In particular this means that it’s forbidden to write a template expression directly into the first argument, which would suggest that someone is trying to use this function unnecessarily:
# The following is not allowed, as a special case
templatestring("Hello, $${name}", {
name = "Martin"
})
This compromise is here only to help Terraform give better feedback and not to constrain what’s possible. If you really do want to construct a template string dynamically from parts for some reason, you can achieve that by factoring out the construction of the template into a separate local value, which we’re using as a heuristic for “I know what I’m doing, get out of my way”:
locals {
greeting_template = "Hello, $${name}"
}
output "result" {
value = templatestring(local.greeting_template, {
foo = "bar"
})
}
Since the most commonly-reported use-cases for this function were in fetching templates from elsewhere (e.g. data sources) and passing template strings through input variables – both of which involve references to specific single objects – we’re hoping that this compromise will give power users a useful tool while also narrowly avoiding a repeat of the earlier usability hazard.
Before we move forward with this in a stable release, we’d like to gather some examples of it being used both successfully and unsuccessfully, to hopefully give us a signal about whether this is a viable compromise.
If you are interested in using this new function, it would help if you could download the alpha release and try it with something as close as possible to the real situation where you’d use this function.
Since this is only an alpha release we do not recommend using this build in production. Instead, please limit your experiments to development environments that cannot affect any infrastructure whose downtime would be detrimental to you or your organization.

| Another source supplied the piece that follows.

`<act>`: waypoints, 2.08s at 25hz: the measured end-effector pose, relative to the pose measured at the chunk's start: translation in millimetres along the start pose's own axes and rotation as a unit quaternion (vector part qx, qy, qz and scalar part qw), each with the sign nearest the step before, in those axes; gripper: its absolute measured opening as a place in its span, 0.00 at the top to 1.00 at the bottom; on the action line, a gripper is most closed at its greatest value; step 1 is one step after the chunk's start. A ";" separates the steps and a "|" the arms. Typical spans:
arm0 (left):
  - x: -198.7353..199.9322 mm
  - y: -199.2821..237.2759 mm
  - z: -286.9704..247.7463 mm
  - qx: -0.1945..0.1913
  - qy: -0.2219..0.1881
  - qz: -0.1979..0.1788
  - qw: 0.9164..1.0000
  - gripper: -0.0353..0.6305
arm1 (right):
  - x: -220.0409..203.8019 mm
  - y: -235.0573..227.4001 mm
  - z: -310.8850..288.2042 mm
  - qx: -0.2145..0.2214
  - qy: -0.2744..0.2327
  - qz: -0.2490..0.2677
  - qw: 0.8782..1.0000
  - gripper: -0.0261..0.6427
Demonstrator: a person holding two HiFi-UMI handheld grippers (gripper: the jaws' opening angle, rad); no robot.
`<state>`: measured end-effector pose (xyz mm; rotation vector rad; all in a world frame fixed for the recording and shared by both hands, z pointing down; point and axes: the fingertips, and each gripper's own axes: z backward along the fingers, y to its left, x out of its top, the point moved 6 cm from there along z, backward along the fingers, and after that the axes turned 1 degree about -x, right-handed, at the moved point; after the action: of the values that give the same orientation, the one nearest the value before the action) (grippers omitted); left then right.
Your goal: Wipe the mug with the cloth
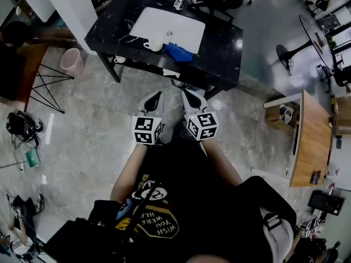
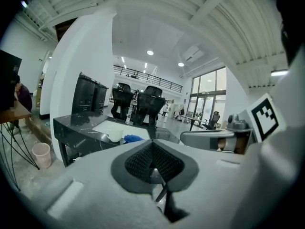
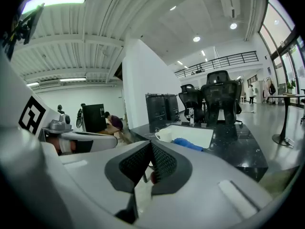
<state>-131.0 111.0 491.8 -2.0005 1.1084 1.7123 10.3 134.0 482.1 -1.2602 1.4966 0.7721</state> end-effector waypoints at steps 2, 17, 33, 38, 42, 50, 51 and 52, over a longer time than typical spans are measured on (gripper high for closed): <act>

If you choose to participate and have feedback to share, it would be most helpful if you could reply to this topic and include all of the relevant parts of the configuration you tried with. In particular, we’d love to see:
- Whatever enclosing block you’re calling
templatestring
from, so that we can understand the specific use-case. (Specific, real-world examples are helpful for understanding the real impact of adding this feature.) - The configuration of whatever object you’ve referred to in the first argument to
templatestring
. If it’s an input variable to a shared module, it would be helpful to see an example of a typicalmodule
block using the module. - If you run into problems, the full text of any error messages Terraform returned, or any surprising output Terraform returned despite not returning an error.
Thanks in advance for any testing and feedback!